Our incredibly gifted team of 19 people coordinated all kinds of activities for the kids, including mechanics, archery, computers, music, art, cooking, and sports! I led a baking class for eight children (all under the age of nine...talk about leaving my comfort zone! Sheesh!) They were so eager to learn and excited to be in the kitchen.
Meanwhile, from the start, I was SO SURE that I was the wrong person for the job. I had innumerable excuses about why someone else was more equipped and better-qualified than I--but God always knows what He's doing--and our baking class was one of the most popular and well-received among the children!
We also had the opportunity to minister in a Mayan village, where we did a mini vacation Bible school, and had lunch, courtesy of some of the residents of the village! We used our last full day to enjoy time in the sparkling turquoise waters of the Caribbean... (that's the extremely abridged version of the trip).
It was unbelievable. God is faithful, and he is consistent about removing me from my comfort zone in order to grow and stretch me into the woman he has created me to be. It's not always enjoyable, but He IS always right.
It's never easy to return to "real life" after traveling--but that's part of why I travel: to leave my norm and expand the boundaries of what I think I know about the world (and myself). Without fail, I come back ever thankful, appreciative, and always amazed at how outrageously blessed I am to live this life.

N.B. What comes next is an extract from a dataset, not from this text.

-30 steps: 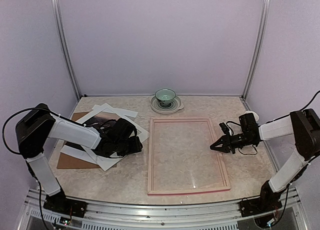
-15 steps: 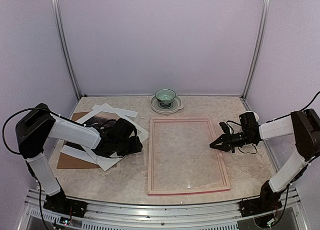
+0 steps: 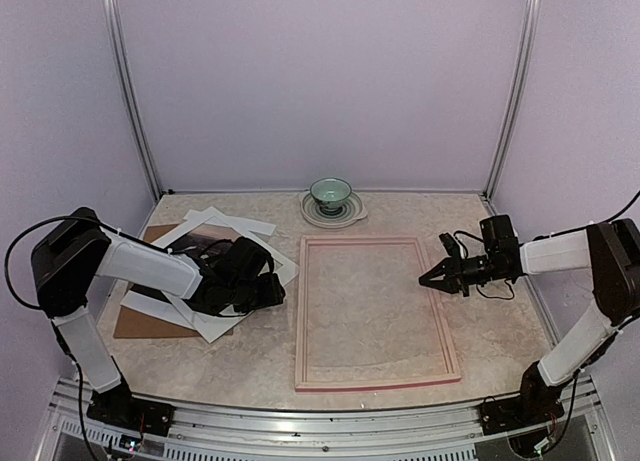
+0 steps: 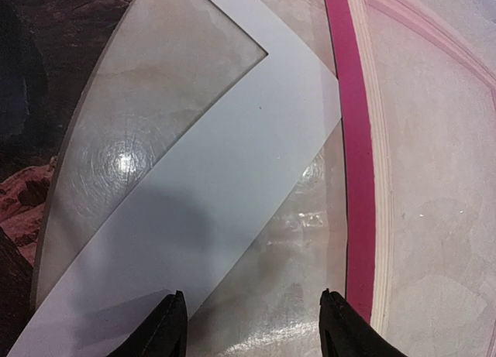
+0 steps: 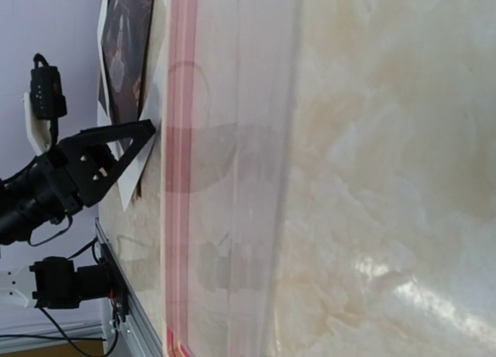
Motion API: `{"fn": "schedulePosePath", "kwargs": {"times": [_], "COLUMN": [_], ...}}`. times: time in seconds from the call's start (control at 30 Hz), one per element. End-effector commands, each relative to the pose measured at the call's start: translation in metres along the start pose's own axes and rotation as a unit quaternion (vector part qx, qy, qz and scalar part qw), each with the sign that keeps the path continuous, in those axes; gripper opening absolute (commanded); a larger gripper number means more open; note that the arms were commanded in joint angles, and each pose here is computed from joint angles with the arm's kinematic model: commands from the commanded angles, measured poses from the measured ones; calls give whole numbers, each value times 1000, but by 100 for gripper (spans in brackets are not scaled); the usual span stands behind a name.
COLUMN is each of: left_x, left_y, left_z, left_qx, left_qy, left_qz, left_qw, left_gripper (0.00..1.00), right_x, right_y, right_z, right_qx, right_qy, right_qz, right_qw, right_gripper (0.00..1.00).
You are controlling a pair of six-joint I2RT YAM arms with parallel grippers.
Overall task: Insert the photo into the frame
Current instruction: Place the glass panel at the frame body.
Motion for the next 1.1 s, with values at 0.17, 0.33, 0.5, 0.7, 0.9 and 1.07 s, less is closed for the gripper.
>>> {"fn": "schedulePosePath", "kwargs": {"times": [0.17,0.33,0.5,0.7,0.9,1.07], "left_x": [-4,-5,-5,-5,-5,-5], "left_y": [-16,-17,-18,-18,-18,-19], "left_z": [8,8,9,9,9,10], "left_qx": [-8,-8,-7,-8,-8,-8], "left_qy": [18,17,18,18,18,19], "left_qz": [32,35,36,36,36,37], "left_qw": [999,999,999,999,999,999], "left_gripper": [58,58,58,58,58,58], "right_x": [9,9,9,9,9,10], "right_y": [-11,-20,-22,-21,-23,-24], "right_z": [3,-4,-6,-7,-8,-7], "right_qx": [15,13,15,15,14,16], "right_qy": [3,-3,-7,-12,-17,-18], "right_qz": [3,8,9,9,10,10], "right_qw": [1000,1000,1000,1000,1000,1000], "right_gripper": [0,0,0,0,0,0]}}
Point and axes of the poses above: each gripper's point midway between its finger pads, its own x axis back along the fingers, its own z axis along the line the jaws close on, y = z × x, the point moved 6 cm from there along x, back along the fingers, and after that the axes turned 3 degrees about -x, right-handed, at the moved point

With that said--let's get to the food! This One-Pan Pasta is such a breeze to make, especially on nights when you don't feel like doing lots of dishes or putting in much effort. Brown your turkey in the pan with aromatics like onions, garlic, and green bell pepper, then add pasta, vegetable stock, enchilada sauce, and bada bing, bada boom--you've got dinner!
Ingredients:
- 2 tablespoon of extra virgin olive oil
- 2 cloves of garlic, minced
- 1/2 of a small onion, diced
- 1 green bell pepper, chopped
- 1 pound ground turkey meat (you can substitute ground beef or chicken if you like)
- 1/2 packet taco seasoning (or substitute onion, garlic, and chili powders to taste)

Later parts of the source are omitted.